If you’re cautious, then the best tracker mortgages for you are likely to be those with a cap (also known as a ceiling). This is the opposite of a collar - your interest rate will never rise above it, regardless of the BOE base rate. These are quite hard to come by, however.

You may pay more for a tracker rate with a cap versus one without, but they can be helpful if you’re on a set budget. Many buy-to-let investors using interest-only mortgages also make use of tracker rates, as it can help them keep their operating costs low.

Ultimately it’s difficult to choose which is the right mortgage interest type for you, as it depends on personal preference, long term plans and some guesswork. A mortgage broker can help you to make an informed decision and find the best tracker rate mortgage for you.

How often will my interest rate change with a tracker mortgage?

The Bank of England makes decisions on whether to change the base rate eight times a year depending on the state of the economy, with the aim of keeping inflation low. The base rate is set by the bank’s monetary policy committee, which meets a week or so before the decision is announced. 

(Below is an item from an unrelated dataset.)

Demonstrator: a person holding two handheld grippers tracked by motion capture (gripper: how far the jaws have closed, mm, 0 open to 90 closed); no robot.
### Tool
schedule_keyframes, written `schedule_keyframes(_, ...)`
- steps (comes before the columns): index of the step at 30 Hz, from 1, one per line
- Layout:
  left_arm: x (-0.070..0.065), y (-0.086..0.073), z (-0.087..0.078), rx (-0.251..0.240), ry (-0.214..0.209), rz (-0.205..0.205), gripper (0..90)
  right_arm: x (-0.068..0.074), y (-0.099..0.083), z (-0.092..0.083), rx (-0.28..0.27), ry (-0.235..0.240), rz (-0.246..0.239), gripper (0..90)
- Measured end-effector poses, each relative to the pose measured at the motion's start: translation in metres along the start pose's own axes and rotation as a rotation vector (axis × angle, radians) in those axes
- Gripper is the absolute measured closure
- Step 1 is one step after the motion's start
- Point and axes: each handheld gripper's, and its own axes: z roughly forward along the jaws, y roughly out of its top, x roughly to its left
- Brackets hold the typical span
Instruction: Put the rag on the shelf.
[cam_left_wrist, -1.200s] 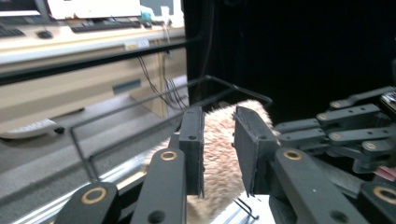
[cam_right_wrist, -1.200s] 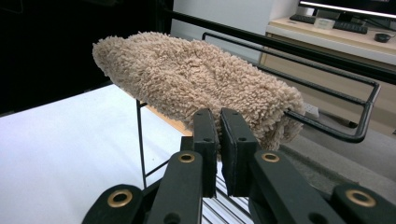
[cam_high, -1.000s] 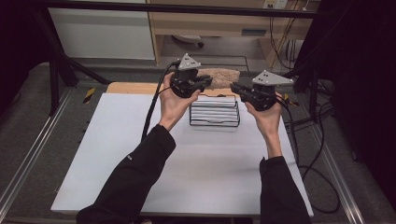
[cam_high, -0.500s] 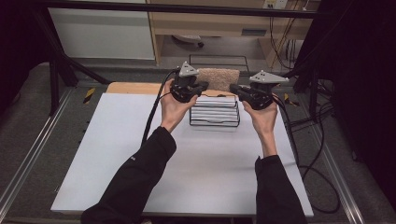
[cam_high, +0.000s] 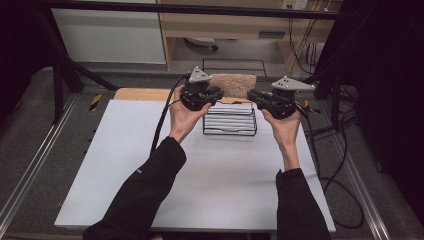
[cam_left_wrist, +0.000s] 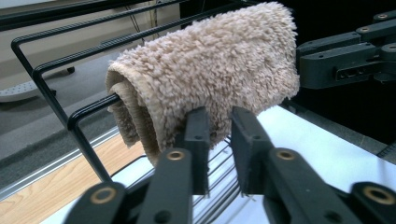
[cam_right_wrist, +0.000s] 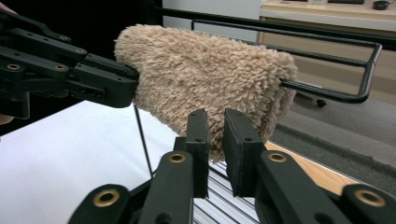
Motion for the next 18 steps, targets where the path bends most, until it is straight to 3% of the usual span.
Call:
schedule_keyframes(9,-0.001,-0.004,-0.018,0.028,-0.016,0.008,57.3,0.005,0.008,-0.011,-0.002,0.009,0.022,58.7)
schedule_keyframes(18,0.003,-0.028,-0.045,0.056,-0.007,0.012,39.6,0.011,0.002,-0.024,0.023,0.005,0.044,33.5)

Your interest rate could, therefore, change up to eight times a year on a tracker mortgage. But this is not typical.

How long do tracker mortgage deals last?

You usually get a tracker deal for the first one to five years of your mortgage, but there are also trackers that last the whole duration of the mortgage term (an average of 25 years). As a tracker is a type of variable rate mortgage, it’s important to understand the risks associated with remaining on a variable rate for an extended period. Largely that you'll only benefit if interest rates fall, not if they rise. 

Are you tied into a tracker mortgage?

The good news is, you’re not always locked into a tracker-rate mortgage like you would be with a fixed-rate product. This means that if rates start to rise you can often switch to another type of mortgage deal without having to pay ERCs (early repayment charges).

Advantages and disadvantages of a tracker mortgage

  • Your repayments will go down if the base rate does

  • They tend to be cheaper than fixed-rate mortgages at the beginning of the deal

  • You could save money compared to a fixed-rate deal

  • Some tracker deals don’t have early repayment charges

  • It can be easier to overpay your mortgage without using additional funds if interest rates fall

  • Your mortgage repayments rise if the base rate does

  • You don’t have any certainty about the cost of your ongoing mortgage repayments

  • A tracker could end up being more expensive than a fixed rate if rates rise

  • If your tracker has a 'collar' your interest rate can’t fall below a certain level, which means your benefits are limited

  • Deals with caps offer slightly greater certainty that your interest rates won’t become unaffordable, but are likely to be more expensive. They are also hard to come by

Kellie Steedquotation mark
Tracker mortgages are directly impacted by changes in the Bank of England base rate. They tend to be slightly cheaper than fixed rates initially, but rate changes over the course of your deal may mean you end up paying more.